In the entries below, find every line with the string "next" and copy it.

Dataset items

########

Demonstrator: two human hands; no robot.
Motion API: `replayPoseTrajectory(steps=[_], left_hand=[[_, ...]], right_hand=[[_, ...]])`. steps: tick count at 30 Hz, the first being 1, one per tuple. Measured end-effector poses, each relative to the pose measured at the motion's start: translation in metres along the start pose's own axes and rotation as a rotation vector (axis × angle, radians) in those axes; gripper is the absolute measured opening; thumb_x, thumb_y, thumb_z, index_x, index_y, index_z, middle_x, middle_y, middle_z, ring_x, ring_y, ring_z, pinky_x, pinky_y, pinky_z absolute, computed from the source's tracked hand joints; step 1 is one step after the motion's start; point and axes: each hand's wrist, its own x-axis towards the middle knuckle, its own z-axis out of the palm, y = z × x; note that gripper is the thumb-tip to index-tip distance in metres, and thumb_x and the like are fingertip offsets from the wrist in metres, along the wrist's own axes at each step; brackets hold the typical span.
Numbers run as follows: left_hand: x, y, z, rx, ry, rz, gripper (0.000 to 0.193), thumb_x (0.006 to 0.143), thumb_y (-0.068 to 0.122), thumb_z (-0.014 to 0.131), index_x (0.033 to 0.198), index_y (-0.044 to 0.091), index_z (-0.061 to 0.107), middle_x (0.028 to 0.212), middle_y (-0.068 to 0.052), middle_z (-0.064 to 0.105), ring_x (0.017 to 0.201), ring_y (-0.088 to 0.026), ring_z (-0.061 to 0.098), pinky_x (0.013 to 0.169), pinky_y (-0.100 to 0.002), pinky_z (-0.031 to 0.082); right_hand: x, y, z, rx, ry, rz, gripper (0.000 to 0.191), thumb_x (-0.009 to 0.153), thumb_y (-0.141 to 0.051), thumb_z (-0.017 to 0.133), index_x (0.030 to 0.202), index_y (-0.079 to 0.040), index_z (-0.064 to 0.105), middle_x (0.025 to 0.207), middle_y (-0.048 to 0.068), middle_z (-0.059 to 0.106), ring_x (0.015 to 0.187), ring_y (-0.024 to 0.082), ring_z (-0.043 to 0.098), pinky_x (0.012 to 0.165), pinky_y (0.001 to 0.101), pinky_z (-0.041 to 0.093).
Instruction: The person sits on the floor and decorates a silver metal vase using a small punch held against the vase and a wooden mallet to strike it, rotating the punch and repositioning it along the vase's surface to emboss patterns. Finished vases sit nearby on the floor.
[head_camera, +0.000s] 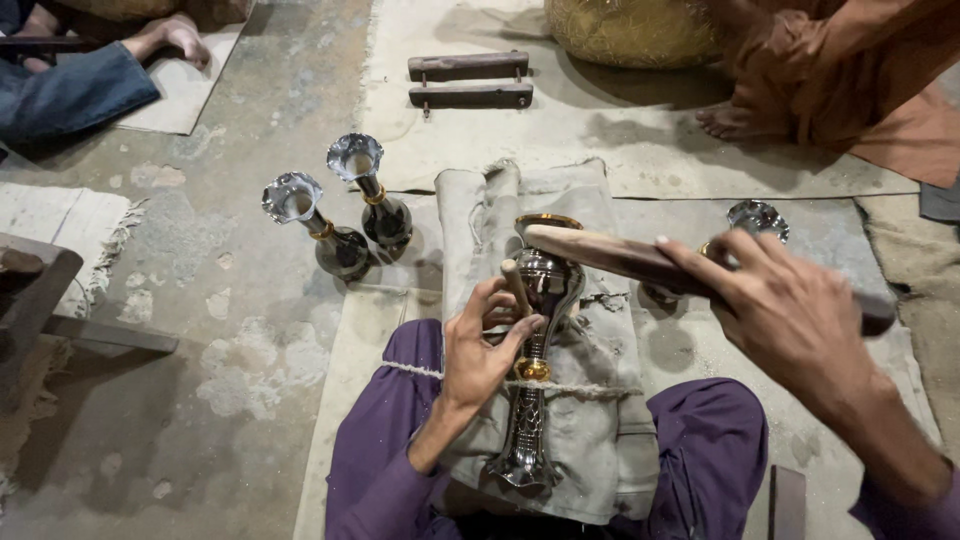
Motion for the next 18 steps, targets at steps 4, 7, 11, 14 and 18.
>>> replayPoseTrajectory(steps=[4,7,11,14,18], left_hand=[[-0.004,-0.001,-0.001,-0.071,-0.003,-0.01,0.049,0.093,0.011,0.077,0.135,0.007,0.051,0.102,-0.01,0.078,0.095,-0.022,0.081,0.081,-0.033,0.069],[-0.005,-0.004,0.0,-0.087,-0.023,-0.005,0.048,0.096,0.015,0.075,0.136,0.009,0.05,0.1,-0.009,0.078,0.093,-0.021,0.081,0.079,-0.033,0.071],[-0.004,-0.005,0.001,-0.053,-0.024,-0.043,0.047,0.095,0.02,0.076,0.134,0.009,0.052,0.098,-0.009,0.079,0.09,-0.021,0.081,0.077,-0.032,0.072],[-0.004,-0.002,-0.001,-0.079,-0.03,-0.044,0.048,0.096,0.021,0.074,0.136,0.01,0.05,0.099,-0.008,0.078,0.092,-0.022,0.081,0.075,-0.034,0.072],[0.0,-0.001,0.001,0.047,-0.027,-0.032,0.051,0.09,0.021,0.079,0.134,0.011,0.056,0.096,-0.008,0.08,0.087,-0.022,0.081,0.077,-0.036,0.07]], right_hand=[[0.01,-0.003,-0.027,0.328,0.218,-0.049,0.062,0.092,-0.034,0.067,0.151,-0.038,0.048,0.118,-0.001,0.069,0.079,0.014,0.067,0.052,0.0256,0.056],[0.022,-0.004,-0.048,0.515,0.215,-0.1,0.064,0.093,-0.034,0.069,0.154,-0.031,0.05,0.116,0.0,0.072,0.073,0.013,0.069,0.057,0.0275,0.056],[0.031,-0.014,-0.068,0.249,0.287,-0.225,0.062,0.086,-0.036,0.071,0.145,-0.033,0.055,0.102,-0.001,0.075,0.075,0.016,0.07,0.061,0.0331,0.058],[0.034,-0.02,-0.073,0.309,0.215,-0.168,0.064,0.092,-0.03,0.068,0.154,-0.031,0.051,0.112,-0.001,0.075,0.072,0.013,0.07,0.053,0.0284,0.057],[0.032,-0.019,-0.069,0.122,0.219,-0.2,0.067,0.086,-0.039,0.068,0.151,-0.038,0.051,0.107,-0.001,0.076,0.073,0.017,0.069,0.056,0.0307,0.057]])
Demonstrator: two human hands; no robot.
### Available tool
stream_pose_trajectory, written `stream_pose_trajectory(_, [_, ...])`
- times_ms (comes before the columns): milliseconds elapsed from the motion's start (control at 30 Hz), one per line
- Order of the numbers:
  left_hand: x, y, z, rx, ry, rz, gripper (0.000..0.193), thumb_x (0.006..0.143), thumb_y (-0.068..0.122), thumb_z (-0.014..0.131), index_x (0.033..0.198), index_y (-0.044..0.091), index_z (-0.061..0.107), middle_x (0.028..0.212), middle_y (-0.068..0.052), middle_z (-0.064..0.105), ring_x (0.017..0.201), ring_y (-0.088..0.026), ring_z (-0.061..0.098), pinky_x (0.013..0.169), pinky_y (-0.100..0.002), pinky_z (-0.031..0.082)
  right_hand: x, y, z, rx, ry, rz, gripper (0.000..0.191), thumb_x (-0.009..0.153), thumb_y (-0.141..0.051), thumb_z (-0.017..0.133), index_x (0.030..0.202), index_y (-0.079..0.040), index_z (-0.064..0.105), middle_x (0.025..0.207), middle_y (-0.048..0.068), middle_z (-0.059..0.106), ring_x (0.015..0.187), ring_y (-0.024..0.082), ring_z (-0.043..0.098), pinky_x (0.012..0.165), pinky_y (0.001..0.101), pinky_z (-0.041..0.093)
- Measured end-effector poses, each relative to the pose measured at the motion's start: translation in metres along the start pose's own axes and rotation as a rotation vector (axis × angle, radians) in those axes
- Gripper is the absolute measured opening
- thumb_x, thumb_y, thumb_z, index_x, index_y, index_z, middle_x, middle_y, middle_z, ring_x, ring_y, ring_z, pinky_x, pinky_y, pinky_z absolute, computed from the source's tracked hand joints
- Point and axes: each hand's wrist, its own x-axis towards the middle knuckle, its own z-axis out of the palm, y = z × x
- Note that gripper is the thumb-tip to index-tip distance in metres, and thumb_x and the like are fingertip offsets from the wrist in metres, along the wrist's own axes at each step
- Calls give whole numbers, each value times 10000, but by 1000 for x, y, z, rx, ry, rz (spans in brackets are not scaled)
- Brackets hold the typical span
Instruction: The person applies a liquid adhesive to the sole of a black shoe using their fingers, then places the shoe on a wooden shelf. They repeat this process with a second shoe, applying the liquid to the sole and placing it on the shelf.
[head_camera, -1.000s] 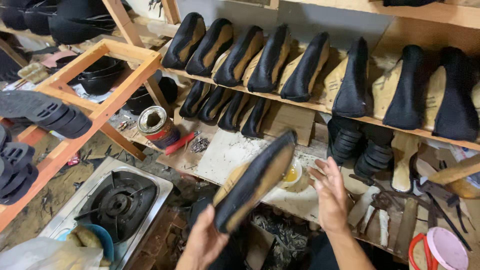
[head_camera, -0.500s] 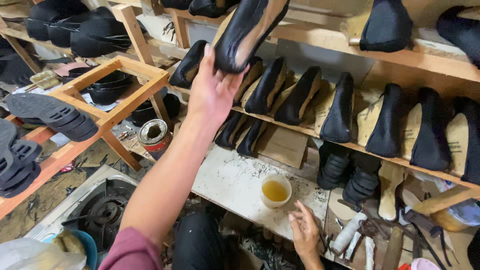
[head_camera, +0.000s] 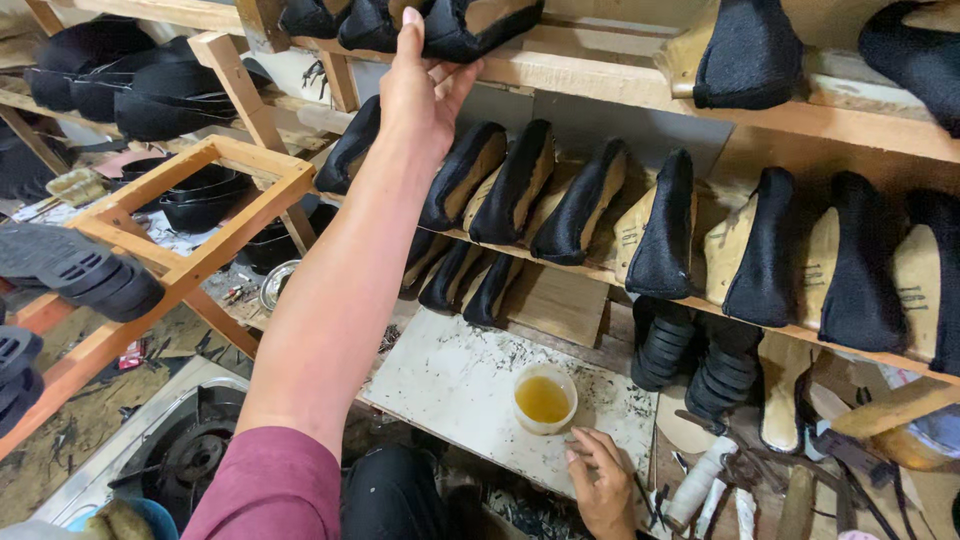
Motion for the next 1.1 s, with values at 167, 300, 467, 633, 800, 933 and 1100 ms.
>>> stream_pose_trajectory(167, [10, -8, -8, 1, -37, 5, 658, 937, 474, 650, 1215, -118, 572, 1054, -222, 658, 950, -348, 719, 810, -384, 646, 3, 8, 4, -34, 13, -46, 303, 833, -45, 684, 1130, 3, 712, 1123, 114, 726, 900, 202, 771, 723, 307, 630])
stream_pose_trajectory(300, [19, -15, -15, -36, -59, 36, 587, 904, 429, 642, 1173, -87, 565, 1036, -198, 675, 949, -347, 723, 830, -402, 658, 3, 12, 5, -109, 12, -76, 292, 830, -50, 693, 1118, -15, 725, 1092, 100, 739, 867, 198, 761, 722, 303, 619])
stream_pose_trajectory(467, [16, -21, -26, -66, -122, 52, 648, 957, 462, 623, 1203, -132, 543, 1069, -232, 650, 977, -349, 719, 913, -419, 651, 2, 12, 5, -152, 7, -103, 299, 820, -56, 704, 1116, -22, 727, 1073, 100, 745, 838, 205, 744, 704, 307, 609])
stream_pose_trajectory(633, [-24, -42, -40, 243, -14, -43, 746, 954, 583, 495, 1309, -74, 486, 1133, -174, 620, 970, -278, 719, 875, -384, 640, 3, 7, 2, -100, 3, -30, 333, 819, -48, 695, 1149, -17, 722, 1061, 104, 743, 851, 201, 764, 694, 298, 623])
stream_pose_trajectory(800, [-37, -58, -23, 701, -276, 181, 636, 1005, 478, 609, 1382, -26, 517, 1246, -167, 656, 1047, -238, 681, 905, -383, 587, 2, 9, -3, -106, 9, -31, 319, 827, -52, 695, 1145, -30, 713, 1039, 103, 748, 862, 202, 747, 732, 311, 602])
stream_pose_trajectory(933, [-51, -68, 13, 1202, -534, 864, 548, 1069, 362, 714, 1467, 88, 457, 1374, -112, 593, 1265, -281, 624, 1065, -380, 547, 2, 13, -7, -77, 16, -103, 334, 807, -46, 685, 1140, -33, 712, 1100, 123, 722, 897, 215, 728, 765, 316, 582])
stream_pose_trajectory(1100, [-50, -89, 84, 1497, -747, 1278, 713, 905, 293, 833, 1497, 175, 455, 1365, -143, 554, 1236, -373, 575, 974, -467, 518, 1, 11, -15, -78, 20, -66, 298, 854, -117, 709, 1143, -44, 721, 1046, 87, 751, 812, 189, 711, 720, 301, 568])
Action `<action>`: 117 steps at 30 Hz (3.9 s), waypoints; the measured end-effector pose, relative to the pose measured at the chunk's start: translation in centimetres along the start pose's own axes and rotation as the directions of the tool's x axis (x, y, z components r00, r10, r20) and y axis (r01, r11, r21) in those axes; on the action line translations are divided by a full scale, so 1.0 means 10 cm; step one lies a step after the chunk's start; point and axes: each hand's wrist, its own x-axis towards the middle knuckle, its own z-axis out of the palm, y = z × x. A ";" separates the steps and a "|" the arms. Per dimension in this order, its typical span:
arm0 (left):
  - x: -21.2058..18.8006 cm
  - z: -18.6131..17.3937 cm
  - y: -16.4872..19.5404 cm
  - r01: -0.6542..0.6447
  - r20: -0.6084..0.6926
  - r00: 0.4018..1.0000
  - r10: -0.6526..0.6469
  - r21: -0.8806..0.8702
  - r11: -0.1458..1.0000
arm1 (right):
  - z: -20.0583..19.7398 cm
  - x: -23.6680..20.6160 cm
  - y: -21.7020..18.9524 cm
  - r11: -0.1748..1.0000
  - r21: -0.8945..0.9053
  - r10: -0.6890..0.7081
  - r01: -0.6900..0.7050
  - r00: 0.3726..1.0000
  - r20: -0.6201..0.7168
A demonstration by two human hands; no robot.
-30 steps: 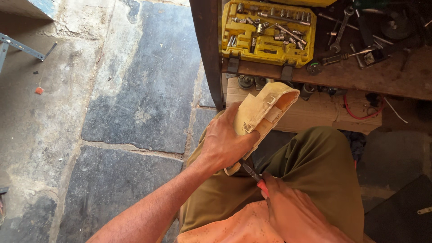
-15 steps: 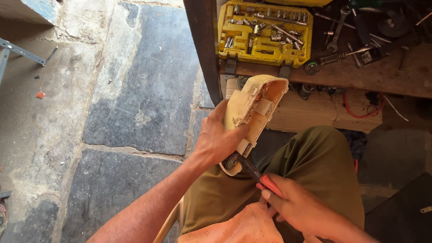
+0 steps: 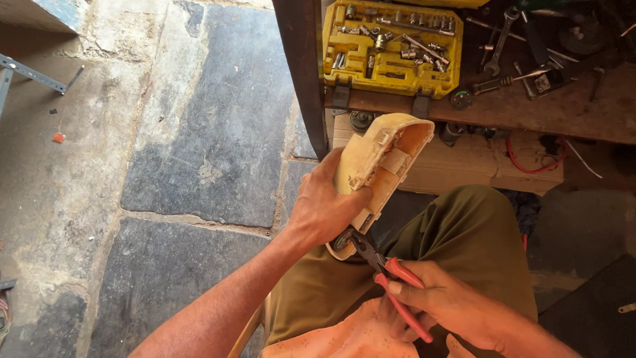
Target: The person uses pliers to cut and adjust wires inside a beige plastic housing held on their lap. They repeatedly reposition the housing and manipulate internal components throughout the clip.
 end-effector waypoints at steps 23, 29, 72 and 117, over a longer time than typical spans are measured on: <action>0.13 -0.05 -0.17 -0.004 -0.111 0.993 -0.029 -0.285 0.958 | 0.07 -0.14 -0.09 0.921 -0.376 -0.195 0.097 0.953 -0.232; 0.16 -0.02 -0.21 -0.038 -0.130 0.992 -0.001 -0.302 0.953 | 0.03 -0.09 -0.02 0.937 -0.302 -0.183 0.178 0.983 0.011; 0.18 -0.08 -0.29 -0.108 -0.146 0.987 0.067 -0.291 0.951 | 0.04 0.14 0.11 0.899 -0.395 -0.252 0.187 0.960 -0.119; 0.00 0.07 -0.10 -0.017 -0.215 0.976 -0.020 -0.165 0.986 | 0.22 0.09 0.20 0.043 -0.959 -0.775 -0.281 0.596 -0.209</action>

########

### Answer box
Motion for the next 18 steps, targets at steps 4, 7, 11, 14 and 18.
Motion for the next 1.1 s, with values at 167, 300, 467, 633, 800, 933 and 1100 ms.

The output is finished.